Choosing storage for streaming large files in big data sets
A comprehensive collection of articles, videos and more, hand-picked by our editors
In an email discussion with Krish Krishnan, author of Data Warehousing in the Age of Big Data, SearchDataManagement editorial assistant Emma Preslar asked the author to further elaborate on the challenges of big data and the ways in which it is transforming our strategies for managing and storing data. For more on data warehousing and big data, check out this two-part excerpt from Chapter 10, "Integration of Big Data and Data Warehousing."
How has big data changed the way that we look at information and our strategies in dealing with data?
Krish Krishnan: Big data has become an impactful business decision support platform, both from a technology infrastructure standpoint and from a data architecture standpoint. From an infrastructure perspective, we have seen the emergence of platforms, from Hadoop to NoSQL -- and more emerging by the day -- to handle the challenge of collecting vast volumes of data produced at varied speeds by different sources across multiple formats. The infrastructure platform has become a new mechanism for driving the collaboration between different teams that use data in the enterprise for decision support.
From a data architecture perspective, the big data landscape has challenged and evolved the data strategy for the enterprise, from different silos to being an integrated stack. The biggest change that we see today is the revival of enterprise metadata for data discovery and integration challenges, and the use of semantic frameworks and taxonomies for analytics and reporting purposes for big data. We are at the starting edge of enterprise adoption of these platforms, and the next two to three years will be more solution-focused before we see major success stories.
In your opinion, what are the biggest challenges of big data, in terms of working with and storing it?
Krishnan: The biggest challenge in working with big data lies with the complexity and ambiguity of data. Complexity and ambiguity have always been tough from a strategy and delivery perspective, especially the issues that arise from applications of MDM [master data management], CRM [customer relationship management] and call centers. Big data also creates challenges in understanding the context of analysis, especially when we deal with voice, video and image data. While we are working on making this situation become a nonissue, the volume of data and the variety of formats are an area of concern.

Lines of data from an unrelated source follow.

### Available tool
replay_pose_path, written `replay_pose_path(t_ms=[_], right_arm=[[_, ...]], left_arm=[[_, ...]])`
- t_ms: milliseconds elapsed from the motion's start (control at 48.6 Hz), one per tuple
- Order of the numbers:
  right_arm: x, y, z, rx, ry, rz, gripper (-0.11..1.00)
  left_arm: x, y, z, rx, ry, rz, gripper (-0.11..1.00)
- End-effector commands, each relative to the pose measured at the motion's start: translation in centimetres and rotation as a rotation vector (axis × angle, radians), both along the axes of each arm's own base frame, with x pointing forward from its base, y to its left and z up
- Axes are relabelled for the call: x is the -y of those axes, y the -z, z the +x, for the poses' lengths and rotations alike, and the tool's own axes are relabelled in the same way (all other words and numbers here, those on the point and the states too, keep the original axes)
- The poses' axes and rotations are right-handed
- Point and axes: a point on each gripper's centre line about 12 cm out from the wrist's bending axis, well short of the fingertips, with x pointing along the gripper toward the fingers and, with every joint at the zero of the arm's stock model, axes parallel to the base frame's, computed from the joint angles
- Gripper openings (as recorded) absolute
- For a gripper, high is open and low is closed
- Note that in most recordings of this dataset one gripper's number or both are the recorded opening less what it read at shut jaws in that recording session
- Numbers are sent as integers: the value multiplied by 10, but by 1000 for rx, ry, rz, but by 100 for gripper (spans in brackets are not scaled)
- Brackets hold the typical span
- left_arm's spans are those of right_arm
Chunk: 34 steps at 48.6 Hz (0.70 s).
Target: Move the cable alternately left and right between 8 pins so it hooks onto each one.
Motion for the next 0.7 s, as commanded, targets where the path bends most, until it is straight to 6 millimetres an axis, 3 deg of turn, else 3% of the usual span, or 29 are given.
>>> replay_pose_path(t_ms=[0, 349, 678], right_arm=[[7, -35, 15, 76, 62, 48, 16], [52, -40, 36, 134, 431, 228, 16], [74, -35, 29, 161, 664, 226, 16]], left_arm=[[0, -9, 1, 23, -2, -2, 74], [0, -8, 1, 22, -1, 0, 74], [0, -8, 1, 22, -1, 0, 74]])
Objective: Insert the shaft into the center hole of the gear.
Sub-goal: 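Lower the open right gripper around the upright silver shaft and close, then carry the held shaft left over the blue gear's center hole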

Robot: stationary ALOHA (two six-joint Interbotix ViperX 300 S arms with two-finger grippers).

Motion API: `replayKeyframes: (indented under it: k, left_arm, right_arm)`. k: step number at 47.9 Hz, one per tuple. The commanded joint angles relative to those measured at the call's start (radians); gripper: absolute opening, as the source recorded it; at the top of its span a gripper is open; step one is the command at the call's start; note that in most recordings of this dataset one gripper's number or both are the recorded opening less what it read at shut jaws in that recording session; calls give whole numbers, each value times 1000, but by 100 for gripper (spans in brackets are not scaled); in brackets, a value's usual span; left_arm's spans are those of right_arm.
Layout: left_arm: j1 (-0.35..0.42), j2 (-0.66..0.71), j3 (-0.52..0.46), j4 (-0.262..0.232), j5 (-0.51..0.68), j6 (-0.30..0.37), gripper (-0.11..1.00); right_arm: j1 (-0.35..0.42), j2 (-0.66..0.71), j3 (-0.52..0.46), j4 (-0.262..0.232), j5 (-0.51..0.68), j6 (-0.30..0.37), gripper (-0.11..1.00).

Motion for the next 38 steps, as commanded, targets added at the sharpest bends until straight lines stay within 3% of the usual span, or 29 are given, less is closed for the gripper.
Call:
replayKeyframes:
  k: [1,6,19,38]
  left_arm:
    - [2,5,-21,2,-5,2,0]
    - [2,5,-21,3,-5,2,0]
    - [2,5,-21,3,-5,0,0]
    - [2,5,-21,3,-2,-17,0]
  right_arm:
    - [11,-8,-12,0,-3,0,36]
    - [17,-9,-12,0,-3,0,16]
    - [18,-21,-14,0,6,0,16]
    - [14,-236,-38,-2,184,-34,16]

In the case of processing text data, there are a number of possible solutions that can be implemented to create a more robust and scalable back-end platform for managing the data. From a storage perspective, big data will become challenging as days progress in the enterprise; for example, a starter size of 10 TB of unstructured data can grow to 1,000 TB in one year, and managing the lifecycle of data is an issue, especially from a storage perspective. Companies that are leading the revolution have published several techniques for compressing and managing data volume. Enterprises will need to implement these techniques as they migrate to the world of big data.
For some, the hype around big data technologies such as Hadoop suggests that these technologies will eventually fully replace the traditional data warehouse. Do you think that this will ever happen, or do you think it is more likely that most companies will move forward with integrated strategies using both traditional and big data technologies?
Krishnan: Big data is an evolution, and the technologies that have been created for managing this type of data will become a heterogeneous addition to the world of data warehousing. The future move for enterprises to consider is a Hadoop-based enterprise data repository or enterprise lake that will store all enterprise data. We can create a sandbox for data discovery and analytical processing based on Hadoop or NoSQL types of technologies and use the database for managing the analytical applications and user interface requirements.
At this point in time, I do not see the rationale for an enterprise to move to Hadoop as a data warehouse platform. With the evolution of Hadoop, however, we can see the emergence of SQL interfaces and more real-time interactive capabilities, which may be pivotal if the platform emerges to challenge the database. For now, we are not ready currently to make that kind of an infrastructure and platform change.
What advice do you have for companies looking to integrate big data technologies into their data architecture?
Krishnan: For an enterprise that aspires to evolve into the big data platform from infrastructure and data perspectives, there are a few things to consider:
- Identify the requirements for what you are attempting to accomplish.
- Identify the data requirements for the purpose, the metadata and master data capabilities of your teams.
- Identify the sources of data, the volume of data and speed of production for collection and storage.
- Do not select technology prior to doing the first three steps. Once you have a clear idea of the need, then select the technology platform.
- Plan for heterogeneous technology architecture to become a normal setup for the enterprise.
- Plan the security requirements before you start looking at application and data development.
- Plan for the skills needed and adjust for skills gaps.
- Plan the development activities from proof of concept (POC) to implementation.
- Execute a POC with real use cases and share the results.
- Involve the business teams as much as possible in the process.